I know Tim Parks as the author of Judge Savage, a novel he published in 2003 that I liked very much, and a non-fiction collection, Hell and Back, that has useful things to say about writers as varied as Dante, Borges, Montale, Henry Green and Christina Stead. He is English and has lived in Italy for 25 years, and you can learn more about him and his work by visiting his web site. In the July 13 issue of The New York Review of Books, Parks has a review of recently published books by and about Samuel Beckett, whose centenary we observed April 13.
Beckett inspires admiration, even reverence, among unlikely writers, or at least writers whose opinion of Beckett I would be reluctant to assume. I put Parks in that category. His work, at least what I have read of it, is in no way “experimental” or “avant-garde,” whatever those terms may mean early in the 21st century. He creates characters (memorable in the case of Judge Savage), constructs a credible, compelling plot and deploys language skillfully without prattling on about signifiers. Here’s what he says of Beckett’s language:
“But while Beckett was granted his quietus in 1989, there is no closure for his readers and critics, nor would we want it; for if a death wish was central to his writing, no prose was ever livelier.”
Parks gets it. Beckett’s prose is the liveliest I know, at once concise and precise, often funny, always charged with thought and feeling. In Company he wrote: “Yet another then. Of whom nothing.
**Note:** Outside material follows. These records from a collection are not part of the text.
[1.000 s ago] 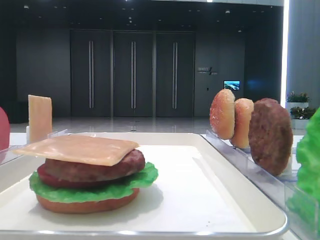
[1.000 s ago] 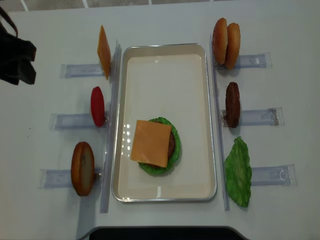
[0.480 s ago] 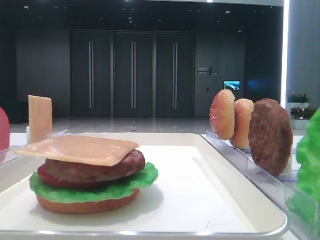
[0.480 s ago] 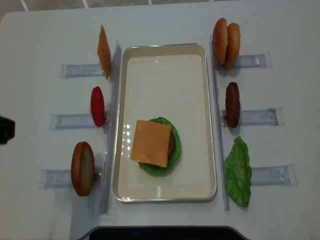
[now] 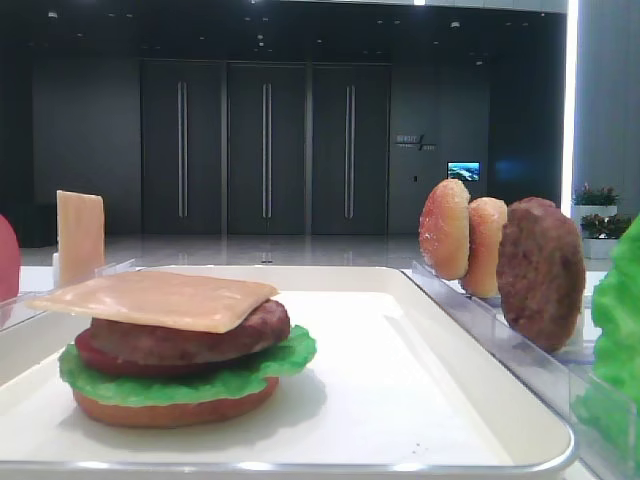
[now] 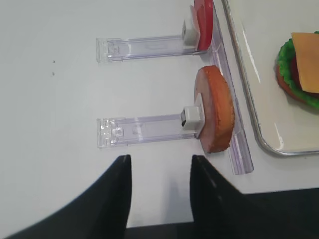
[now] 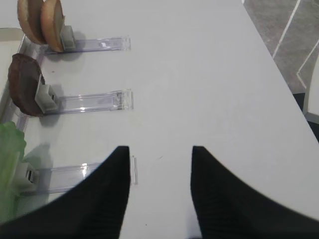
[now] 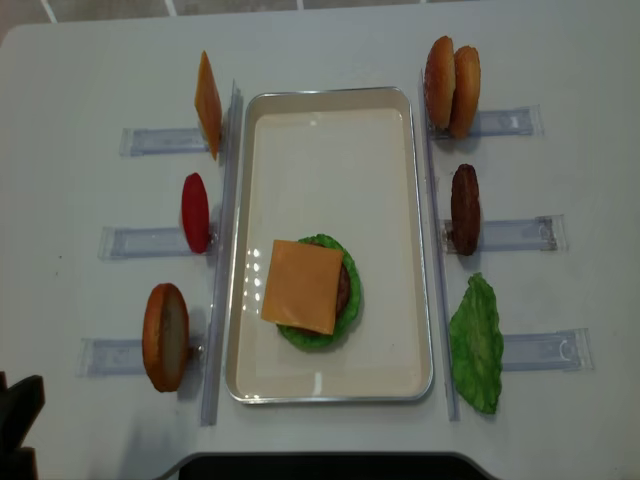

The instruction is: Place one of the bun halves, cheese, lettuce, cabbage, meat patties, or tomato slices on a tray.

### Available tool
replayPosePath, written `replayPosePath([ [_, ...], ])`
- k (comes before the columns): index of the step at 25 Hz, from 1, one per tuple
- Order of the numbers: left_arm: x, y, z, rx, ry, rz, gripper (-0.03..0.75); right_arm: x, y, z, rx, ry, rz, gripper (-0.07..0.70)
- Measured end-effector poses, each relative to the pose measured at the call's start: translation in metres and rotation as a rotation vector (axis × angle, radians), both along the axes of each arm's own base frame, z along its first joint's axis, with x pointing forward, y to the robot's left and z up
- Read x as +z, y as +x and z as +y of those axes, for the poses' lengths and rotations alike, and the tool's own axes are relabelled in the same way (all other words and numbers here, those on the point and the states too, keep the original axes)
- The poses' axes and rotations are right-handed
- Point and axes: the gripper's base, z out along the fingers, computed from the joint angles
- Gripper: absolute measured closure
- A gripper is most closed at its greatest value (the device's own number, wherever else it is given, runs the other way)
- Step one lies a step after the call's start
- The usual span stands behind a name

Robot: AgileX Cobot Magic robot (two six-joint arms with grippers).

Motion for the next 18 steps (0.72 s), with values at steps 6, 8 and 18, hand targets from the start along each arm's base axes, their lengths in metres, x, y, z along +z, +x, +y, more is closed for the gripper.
replayPosePath([
  [6,-0.004,-0.026,-0.001,0.007,0.002,-0.182,0.411,0.0,0.0,0.0,0.0,0.0,0.0,0.348],
  [8,-0.005,-0.03,-0.002,0.008,0.002,-0.222,0.411,0.0,0.0,0.0,0.0,0.0,0.0,0.348],
  [18,-0.008,-0.028,-0.002,0.013,-0.006,-0.232,0.465,0.0,0.0,0.0,0.0,0.0,0.0,0.349],
])
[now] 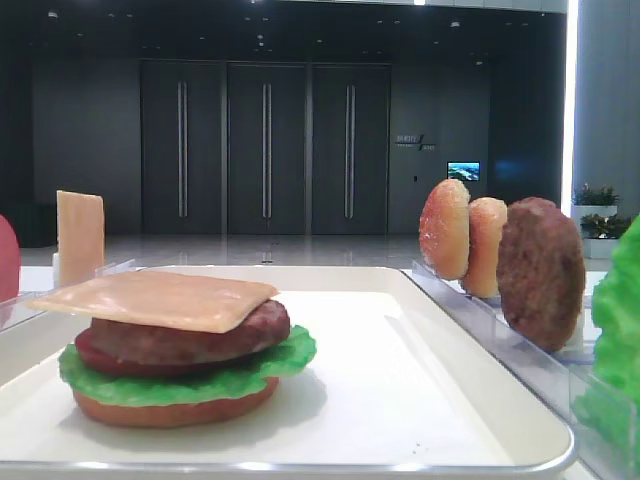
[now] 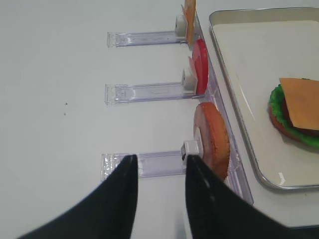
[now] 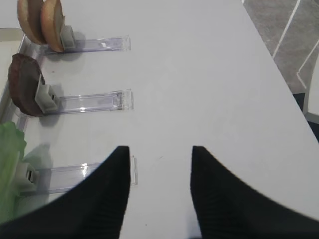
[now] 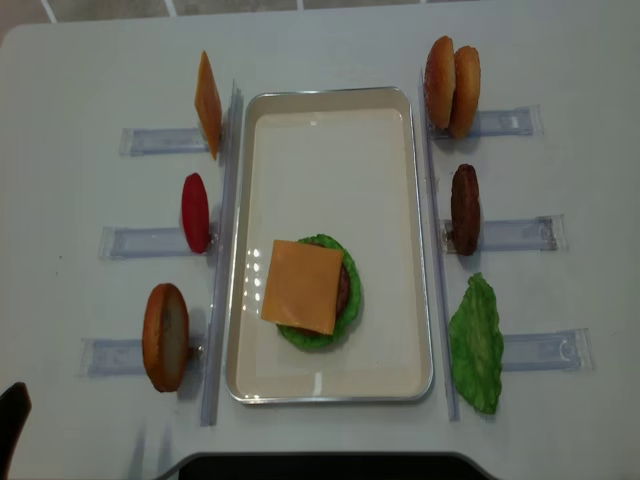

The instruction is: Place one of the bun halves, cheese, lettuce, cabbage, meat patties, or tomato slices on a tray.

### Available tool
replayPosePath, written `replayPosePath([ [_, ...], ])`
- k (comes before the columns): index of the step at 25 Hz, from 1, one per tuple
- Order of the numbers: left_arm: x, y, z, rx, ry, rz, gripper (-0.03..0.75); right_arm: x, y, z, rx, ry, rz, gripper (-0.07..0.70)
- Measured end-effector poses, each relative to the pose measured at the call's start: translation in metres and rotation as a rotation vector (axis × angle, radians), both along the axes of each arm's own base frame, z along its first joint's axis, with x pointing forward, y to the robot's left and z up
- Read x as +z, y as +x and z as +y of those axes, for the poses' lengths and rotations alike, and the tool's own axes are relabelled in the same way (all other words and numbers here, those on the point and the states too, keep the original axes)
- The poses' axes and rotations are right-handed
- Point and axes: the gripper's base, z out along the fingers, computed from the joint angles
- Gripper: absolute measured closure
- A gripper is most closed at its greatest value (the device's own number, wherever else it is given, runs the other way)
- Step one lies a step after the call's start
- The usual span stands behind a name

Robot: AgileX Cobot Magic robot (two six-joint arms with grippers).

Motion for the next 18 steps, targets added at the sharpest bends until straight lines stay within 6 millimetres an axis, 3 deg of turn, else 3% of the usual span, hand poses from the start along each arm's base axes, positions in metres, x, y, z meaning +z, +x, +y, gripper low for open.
replayPosePath([
  [18,0.0001,0.0001,0.0,0.0,0.0,-0.001,0.482,0.0,0.0,0.0,0.0,0.0,0.0,0.349],
])
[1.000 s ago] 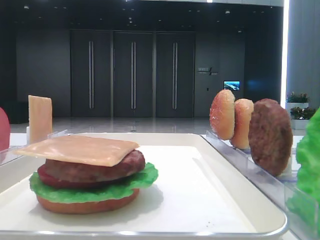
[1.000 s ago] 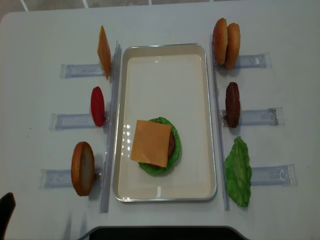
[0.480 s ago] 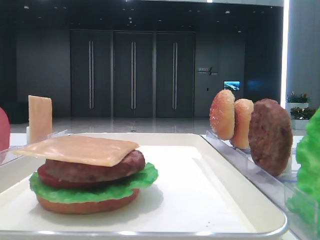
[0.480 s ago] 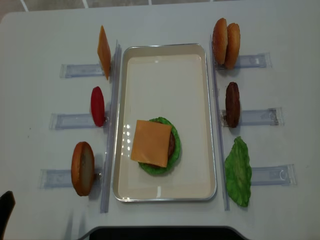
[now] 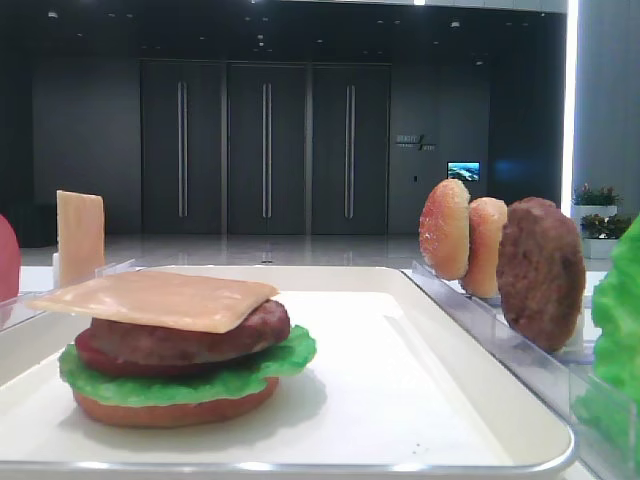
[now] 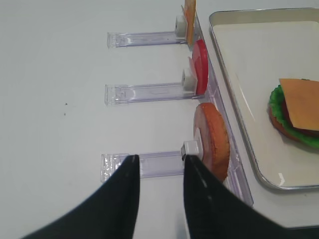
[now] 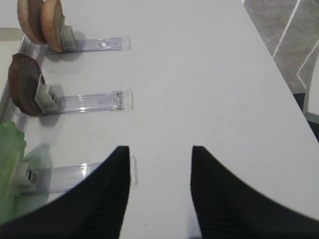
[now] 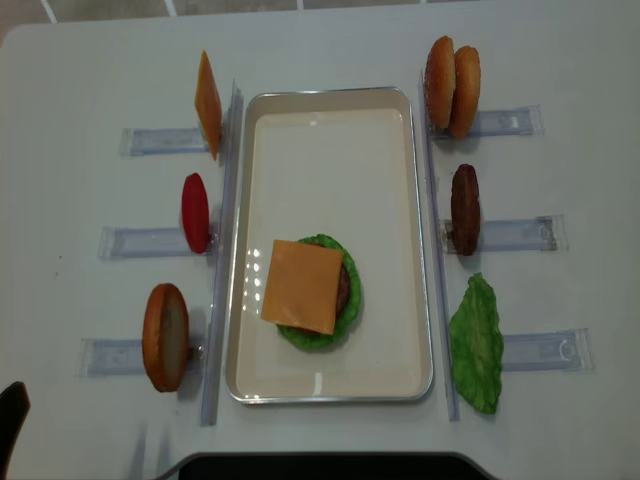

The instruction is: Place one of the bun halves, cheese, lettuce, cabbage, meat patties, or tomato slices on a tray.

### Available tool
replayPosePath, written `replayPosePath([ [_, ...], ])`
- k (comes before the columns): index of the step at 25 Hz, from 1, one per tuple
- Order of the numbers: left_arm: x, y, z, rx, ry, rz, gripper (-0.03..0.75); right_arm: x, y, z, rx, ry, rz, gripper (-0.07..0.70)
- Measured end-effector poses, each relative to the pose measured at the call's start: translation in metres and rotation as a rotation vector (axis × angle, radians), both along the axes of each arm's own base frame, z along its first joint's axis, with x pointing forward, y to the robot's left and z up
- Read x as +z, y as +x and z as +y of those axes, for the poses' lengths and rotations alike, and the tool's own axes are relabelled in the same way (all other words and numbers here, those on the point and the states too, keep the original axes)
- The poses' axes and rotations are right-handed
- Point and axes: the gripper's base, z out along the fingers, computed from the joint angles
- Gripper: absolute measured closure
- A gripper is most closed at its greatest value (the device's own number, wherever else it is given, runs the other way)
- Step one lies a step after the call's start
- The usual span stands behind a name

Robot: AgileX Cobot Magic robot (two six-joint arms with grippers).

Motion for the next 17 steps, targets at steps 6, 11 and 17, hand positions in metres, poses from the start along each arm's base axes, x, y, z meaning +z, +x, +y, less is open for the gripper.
replayPosePath([
  [6,0.0,0.0,0.0,0.001,-0.002,0.0,0.482,0.0,0.0,0.0,0.0,0.0,0.0,0.349],
  [11,0.0,0.0,0.0,0.001,-0.002,0.0,0.482,0.0,0.0,0.0,0.0,0.0,0.0,0.349],
  [17,0.0,0.0,0.0,0.001,-0.002,0.0,0.482,0.0,0.0,0.0,0.0,0.0,0.0,0.349],
])
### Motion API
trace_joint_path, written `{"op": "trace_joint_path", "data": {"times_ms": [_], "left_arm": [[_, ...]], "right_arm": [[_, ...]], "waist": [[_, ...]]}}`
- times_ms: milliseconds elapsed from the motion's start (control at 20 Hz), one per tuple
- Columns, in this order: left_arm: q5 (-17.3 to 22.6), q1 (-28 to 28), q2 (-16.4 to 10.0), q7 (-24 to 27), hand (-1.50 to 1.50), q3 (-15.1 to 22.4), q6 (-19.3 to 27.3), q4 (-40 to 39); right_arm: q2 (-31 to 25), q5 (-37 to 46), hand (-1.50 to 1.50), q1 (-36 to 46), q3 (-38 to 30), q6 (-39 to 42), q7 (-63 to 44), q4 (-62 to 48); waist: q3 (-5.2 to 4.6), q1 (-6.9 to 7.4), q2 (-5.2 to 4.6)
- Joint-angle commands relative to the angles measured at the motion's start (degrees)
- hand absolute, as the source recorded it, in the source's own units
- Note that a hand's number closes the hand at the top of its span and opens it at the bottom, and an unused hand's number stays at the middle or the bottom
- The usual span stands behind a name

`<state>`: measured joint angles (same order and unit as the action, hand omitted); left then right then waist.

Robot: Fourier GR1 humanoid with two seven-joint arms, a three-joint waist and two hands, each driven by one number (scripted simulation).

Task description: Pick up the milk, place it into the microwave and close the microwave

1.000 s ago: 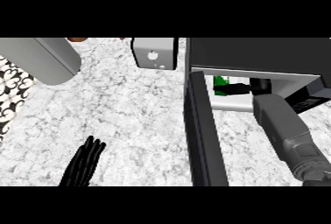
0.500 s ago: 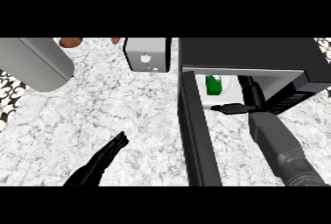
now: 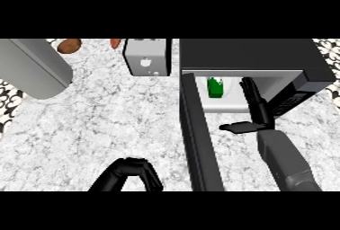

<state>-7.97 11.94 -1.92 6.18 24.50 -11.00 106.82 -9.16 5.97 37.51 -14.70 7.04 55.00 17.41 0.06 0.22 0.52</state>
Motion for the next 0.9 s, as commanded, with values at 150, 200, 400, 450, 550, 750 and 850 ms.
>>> {"op": "trace_joint_path", "data": {"times_ms": [150,200,400,450,550,750,850], "left_arm": [[-7.19,-3.45,-0.16,1.46,1.50,3.96,2.43,-7.75],[-6.63,-8.12,1.78,-0.03,1.50,3.38,1.65,-12.93],[-7.93,-10.24,1.89,-0.23,1.50,8.59,2.66,-18.36],[-5.84,-11.71,1.89,-1.68,1.50,7.53,1.84,-17.97],[-5.17,-12.77,1.90,-1.23,1.50,11.63,4.57,-19.27],[-1.29,-14.88,1.91,1.74,1.50,16.66,8.22,-26.59],[-1.56,-15.99,1.91,0.68,1.50,21.68,9.72,-26.50]], "right_arm": [[-4.55,-0.62,-1.50,-11.44,1.67,5.34,1.56,8.76],[-2.09,-0.33,-1.50,-12.54,2.58,4.06,0.57,10.20],[-4.83,-1.59,-1.50,-18.26,3.50,7.70,-1.15,18.64],[-4.90,-2.52,-1.50,-20.90,3.54,7.64,-2.18,23.13],[-5.60,-3.27,-1.50,-25.73,4.20,8.48,-3.56,29.15],[-9.49,-7.40,-1.50,-29.13,3.10,12.89,-11.62,40.08],[-8.44,-9.08,-1.50,-35.21,2.84,12.61,-11.82,46.02]], "waist": [[-0.15,-1.66,-0.05],[-0.22,-3.02,0.07],[-0.24,-3.15,0.08],[-0.25,-3.04,0.12],[-0.24,-2.78,0.09],[-0.32,-3.43,-0.02],[-0.28,-3.44,0.00]]}}
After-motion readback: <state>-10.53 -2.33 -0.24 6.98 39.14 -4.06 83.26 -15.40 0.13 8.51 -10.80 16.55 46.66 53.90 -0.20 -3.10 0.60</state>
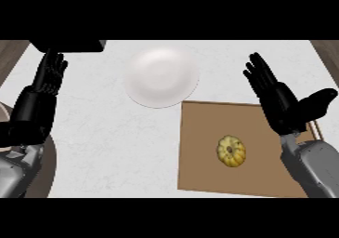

Devising figments to temper his nothingness. Quick leave him. Pause and again in panic to himself, Quick leave him.”
In his review of Company, reprinted in Every Force Evolves a Form, Guy Davenport writes (typically, in parentheses): “(The only punctuation in this book is the period. Beckett gave up the semicolon years ago, and the comma several books back.)”
This is a rare slip for Davenport, as the passage I just cited contains a comma. Otherwise, the observation is correct. Like Joyce in the “Penelope” chapter of Ulysses, Beckett jettisons punctuation the way Molly Bloom pulls pins from her hair and drops them to the floor. His prose in bone, not soft tissue – what survives.
Parks deftly pinpoints why Beckett, who so frequently skirts nihilism, is steeped in the language and thought of such religious writers as St. Augustine, Dante and Milton: “With Beckett, it is the persistence of a `religious’ seriousness in the declared absence of any sustaining metaphysics that gives his work its special, for some, saintly, pathos.”
Realism is a notoriously sticky Tar Baby of a concept. Most of the theorizing and maundering about what is realistic and what is not seems sterile and unproductive. According to Parks’ unconventional accounting, one I would endorse, Beckett, especially in his later fiction, is a realist, though not in the Flaubertian or Dreiserian modes. We might call it philosophical realism, to distinguish it from literal-minded physical realism:
“Yet for all these aggressive experiments one is struck on rereading Beckett that he did not dispense with traditional realism tout court. Throughout his work we come across passages of haunting descriptive power in which we cannot help feeling the author has a considerable emotional investment.”
Reading Beckett’s work, at least from the time he wrote Watt, during World War II, is an emotionally engaging act. We identify with his characters – Watt, Molly, Malone, the Unnamable, Didi and Gogo, Hamm and Clov, Krapp – in a way postmodernists would say is trivial and silly, even impossible. But if Beckett were merely creating clever but ultimately empty word games, only the professors would still be reading him. Even with his abhorrence of sentimentality, Beckett remains a storyteller (anti-storyteller, if you must), and stories are about you and me.